Un visiteur dirait peut-être que c’est juste un petit incident, une eau un peu trouble, une crevette en moins. Le truc c’est qu’un bac, comme une économie, c’est un habitat partagé. Si les mêmes soucis reviennent, c’est peut-être les règles du bac qui les fabriquent.
Je ne cherche pas tout de suite un coupable. Je griffonne plutôt les liens du bac: certains s’aident, d’autres se servent sans gêner, d’autres abîment. La nouveauté, c’est de regarder l’économie pareil: un partenariat ressemble à un lien d’aide, une pression ou une prise de contrôle ressemble à un lien qui abîme.
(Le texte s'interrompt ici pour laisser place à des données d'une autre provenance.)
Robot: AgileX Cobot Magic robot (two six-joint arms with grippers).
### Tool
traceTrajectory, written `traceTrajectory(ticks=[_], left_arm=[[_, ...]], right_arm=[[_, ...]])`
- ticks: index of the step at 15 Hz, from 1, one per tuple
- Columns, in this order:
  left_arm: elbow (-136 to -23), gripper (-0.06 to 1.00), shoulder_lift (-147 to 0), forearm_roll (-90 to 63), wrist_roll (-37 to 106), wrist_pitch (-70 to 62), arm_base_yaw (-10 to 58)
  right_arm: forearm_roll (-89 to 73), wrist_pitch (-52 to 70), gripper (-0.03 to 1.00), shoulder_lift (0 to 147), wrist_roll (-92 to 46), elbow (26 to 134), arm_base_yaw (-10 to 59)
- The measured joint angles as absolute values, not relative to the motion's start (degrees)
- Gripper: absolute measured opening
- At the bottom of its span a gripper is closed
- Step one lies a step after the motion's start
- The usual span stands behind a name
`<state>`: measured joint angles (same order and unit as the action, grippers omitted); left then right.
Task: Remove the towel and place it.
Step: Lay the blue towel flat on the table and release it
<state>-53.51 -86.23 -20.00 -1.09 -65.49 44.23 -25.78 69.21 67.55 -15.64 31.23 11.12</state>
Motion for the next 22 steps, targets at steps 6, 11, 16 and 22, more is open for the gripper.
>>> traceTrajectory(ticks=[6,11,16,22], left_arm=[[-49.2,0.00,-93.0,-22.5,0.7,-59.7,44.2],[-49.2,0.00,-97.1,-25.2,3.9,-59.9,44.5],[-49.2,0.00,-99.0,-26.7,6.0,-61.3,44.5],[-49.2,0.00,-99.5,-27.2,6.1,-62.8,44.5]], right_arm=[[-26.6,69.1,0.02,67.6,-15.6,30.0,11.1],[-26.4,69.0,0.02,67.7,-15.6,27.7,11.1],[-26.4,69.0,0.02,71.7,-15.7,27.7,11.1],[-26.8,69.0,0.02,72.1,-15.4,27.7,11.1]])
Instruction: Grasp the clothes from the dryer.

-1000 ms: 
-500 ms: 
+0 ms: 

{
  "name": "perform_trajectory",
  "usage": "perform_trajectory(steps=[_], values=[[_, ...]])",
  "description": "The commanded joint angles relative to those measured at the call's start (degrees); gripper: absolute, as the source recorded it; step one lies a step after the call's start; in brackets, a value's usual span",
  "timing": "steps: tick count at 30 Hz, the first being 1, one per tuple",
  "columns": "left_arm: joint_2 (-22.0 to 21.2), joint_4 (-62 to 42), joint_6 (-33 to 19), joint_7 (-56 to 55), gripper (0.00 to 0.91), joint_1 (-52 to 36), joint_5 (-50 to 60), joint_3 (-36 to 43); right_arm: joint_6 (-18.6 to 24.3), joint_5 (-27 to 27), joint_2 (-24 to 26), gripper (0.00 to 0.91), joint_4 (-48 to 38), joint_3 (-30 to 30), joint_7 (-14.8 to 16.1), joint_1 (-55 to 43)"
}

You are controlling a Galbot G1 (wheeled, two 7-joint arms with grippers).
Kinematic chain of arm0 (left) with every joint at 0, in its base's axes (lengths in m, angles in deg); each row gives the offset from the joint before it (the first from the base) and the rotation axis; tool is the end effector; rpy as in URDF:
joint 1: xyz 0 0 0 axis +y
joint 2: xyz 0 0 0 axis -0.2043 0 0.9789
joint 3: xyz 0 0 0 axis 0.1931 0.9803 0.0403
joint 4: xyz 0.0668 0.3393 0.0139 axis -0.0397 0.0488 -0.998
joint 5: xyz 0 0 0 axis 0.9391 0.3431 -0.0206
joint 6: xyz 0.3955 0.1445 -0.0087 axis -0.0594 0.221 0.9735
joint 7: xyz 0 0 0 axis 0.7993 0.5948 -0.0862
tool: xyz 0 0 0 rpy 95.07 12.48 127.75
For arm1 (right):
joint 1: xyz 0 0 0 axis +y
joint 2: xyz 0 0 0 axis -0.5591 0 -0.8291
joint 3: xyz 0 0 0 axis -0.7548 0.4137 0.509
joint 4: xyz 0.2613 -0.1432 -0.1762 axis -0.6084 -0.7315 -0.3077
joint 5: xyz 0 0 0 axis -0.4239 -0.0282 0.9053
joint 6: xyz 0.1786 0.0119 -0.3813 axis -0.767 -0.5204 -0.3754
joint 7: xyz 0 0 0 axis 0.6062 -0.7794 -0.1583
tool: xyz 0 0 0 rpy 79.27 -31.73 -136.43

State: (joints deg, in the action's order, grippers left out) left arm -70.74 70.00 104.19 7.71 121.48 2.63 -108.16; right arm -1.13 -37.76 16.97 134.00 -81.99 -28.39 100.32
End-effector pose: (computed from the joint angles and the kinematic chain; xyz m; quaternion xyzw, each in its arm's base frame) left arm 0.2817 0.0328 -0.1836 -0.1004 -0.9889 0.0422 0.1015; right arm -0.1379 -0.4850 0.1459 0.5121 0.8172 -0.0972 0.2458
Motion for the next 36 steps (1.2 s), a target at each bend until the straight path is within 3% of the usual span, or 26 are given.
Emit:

Dans le bac, un petit avantage peut grossir vite. Si le poisson dominant bloque la nourriture, les autres broutent moins les algues, les algues montent, l’eau s’appauvrit, et même les calmes deviennent nerveux. Quand les liens qui abîment dominent longtemps, il reste moins d’espèces, et le bac devient fragile.
Pour arrêter de tourner en rond, j’imagine une jauge simple. Je pèse les liens d’aide et la variété des habitants, puis je compare aux liens qui abîment. Si l’aide l’emporte, le bac encaisse un choc. Si l’abîme l’emporte, tout peut sembler normal, puis basculer d’un coup.
À la fermeture, je ne me dis pas que toute rivalité doit disparaître. Je veux juste un bac où l’aide est fréquente et répartie, et où les liens qui abîment sont contenus avant d’envahir tout. Vu comme ça, la pollution et les dégâts sociaux ne sont pas des accidents, ils débordent d’un système qui récompense trop l’abîme.